Ces nouveaux acheteurs ont aussi du mal à s'acquitter de sommes plus modestes. Ainsi, le spécialiste Jean-Marc Decrop, qui avait mis en vente en avril 2011 un lot de trois dessins d'Huang Yong- Ping, attend toujours d'être payé, alors que l'ensemble s'est adjugé pour 19 288 dollars. "Le problème des impayés dans les maisons de ventes tient à deux raisons : les riches Chinois ont l'habitude du crédit et jouent au avec.
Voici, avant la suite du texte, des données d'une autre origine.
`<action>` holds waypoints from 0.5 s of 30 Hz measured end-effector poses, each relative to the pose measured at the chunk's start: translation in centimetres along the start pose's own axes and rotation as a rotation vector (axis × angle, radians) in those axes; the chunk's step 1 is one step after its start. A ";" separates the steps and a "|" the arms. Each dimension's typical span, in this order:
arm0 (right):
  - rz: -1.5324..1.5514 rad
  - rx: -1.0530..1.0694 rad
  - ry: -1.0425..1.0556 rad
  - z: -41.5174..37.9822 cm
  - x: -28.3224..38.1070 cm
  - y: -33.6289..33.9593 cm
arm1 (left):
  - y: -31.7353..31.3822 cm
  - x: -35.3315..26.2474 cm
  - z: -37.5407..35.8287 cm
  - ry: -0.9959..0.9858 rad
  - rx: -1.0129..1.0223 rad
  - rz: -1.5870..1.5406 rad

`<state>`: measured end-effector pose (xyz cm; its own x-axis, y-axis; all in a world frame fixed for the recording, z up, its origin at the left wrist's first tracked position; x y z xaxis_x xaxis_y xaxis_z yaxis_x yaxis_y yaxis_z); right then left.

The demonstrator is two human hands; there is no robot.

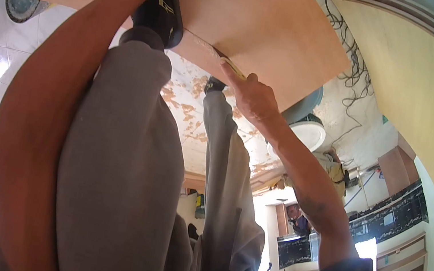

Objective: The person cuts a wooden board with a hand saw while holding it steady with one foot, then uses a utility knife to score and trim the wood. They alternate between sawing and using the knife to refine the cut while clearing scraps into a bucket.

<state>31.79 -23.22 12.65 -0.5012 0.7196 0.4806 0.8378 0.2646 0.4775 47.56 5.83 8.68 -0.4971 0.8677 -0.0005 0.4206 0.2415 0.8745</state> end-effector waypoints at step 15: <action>0.024 0.079 0.007 3.7 -0.2 0.2 | 0.1 0.5 0.3 0.004 0.013 0.023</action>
<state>32.82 -20.91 9.93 -0.4821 0.7218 0.4965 0.8639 0.2975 0.4063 47.57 6.43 8.58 -0.4903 0.8713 0.0212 0.4413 0.2272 0.8681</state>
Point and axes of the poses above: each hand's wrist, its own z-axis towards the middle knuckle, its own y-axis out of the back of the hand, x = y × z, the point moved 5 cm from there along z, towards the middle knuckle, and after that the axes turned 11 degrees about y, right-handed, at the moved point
Donc ils demandent au moins trois mois de crédit pour payer la maison de ventes, voire plus", indique M. Decrop, qui estime le problème des impayés marginal.

Il poursuit : "Pour des lots importants [plus de 1 million de dollars] que j'avais mis en vente chez Sotheby's à Hongkong, on m'a demandé d'accepter des conditions de crédit de 90 jours et de 120 jours. Je l'ai accepté. Mais même avec ce long crédit, il y a eu un retard dans le paiement. Pendant ces trois à six mois que les acheteurs se donnent avant de payer, tout peut arriver, chute boursière, changement des conditions économiques, ce qui peut amener l'acheteur à changer sa décision d'achat et àcasser la vente. De façon plus générale, c'est aussi vrai pour les contrats. Beaucoup en Chine sont cassés ou renégociés."

Afin d'éviter les déconvenues, Sotheby's et Christie's exigent désormais une caution de 1 million de dollars de Hongkong pour les lots importants. Les auctioneers modèrent le poids des impayés. Selon Kevin Ching, président de Sotheby's Asie, les cas de non-règlement ne représentaient que 1 % à 1,5 % du chiffre d'affaires de Sotheby's en Asie. "Nos procès ne signifient pas que nous avons davantage de problèmes que d'autres maisons de ventes, poursuit M. Ching. Mais nous prenons au sérieux nos obligations envers les vendeurs et on veut les protéger. Nous envoyons des messages." Des messages nécessaires, car les acheteurs chinois ne sont pas encore habitués aux garde-fous.